━━━━━ GIVEN INFORMATION

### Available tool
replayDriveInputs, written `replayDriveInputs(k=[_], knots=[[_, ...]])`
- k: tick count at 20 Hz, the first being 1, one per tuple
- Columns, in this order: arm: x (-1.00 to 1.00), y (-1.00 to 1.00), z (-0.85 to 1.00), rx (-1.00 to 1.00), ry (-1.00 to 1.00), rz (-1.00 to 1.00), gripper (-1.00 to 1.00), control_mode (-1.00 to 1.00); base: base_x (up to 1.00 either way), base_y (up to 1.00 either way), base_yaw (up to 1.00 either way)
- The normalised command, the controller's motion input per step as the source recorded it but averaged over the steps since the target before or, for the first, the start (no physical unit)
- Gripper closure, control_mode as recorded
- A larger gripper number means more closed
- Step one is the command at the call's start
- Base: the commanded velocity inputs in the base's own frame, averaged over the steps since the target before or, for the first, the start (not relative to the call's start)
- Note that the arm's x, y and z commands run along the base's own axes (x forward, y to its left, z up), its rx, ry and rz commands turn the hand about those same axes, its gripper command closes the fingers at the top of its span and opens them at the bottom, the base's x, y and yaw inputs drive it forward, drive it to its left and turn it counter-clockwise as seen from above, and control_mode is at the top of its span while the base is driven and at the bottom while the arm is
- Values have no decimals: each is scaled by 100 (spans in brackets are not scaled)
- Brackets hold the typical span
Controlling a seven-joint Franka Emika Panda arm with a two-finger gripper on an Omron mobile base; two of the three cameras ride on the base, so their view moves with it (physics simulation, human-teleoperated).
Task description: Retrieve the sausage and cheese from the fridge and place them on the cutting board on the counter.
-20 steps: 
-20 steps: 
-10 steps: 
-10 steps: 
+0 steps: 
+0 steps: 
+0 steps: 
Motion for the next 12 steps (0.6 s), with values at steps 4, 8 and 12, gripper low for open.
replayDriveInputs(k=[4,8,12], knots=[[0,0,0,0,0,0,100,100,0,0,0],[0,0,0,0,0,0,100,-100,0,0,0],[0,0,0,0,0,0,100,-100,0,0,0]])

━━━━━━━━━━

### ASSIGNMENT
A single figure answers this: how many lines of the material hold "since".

### RESPONSE AREA
2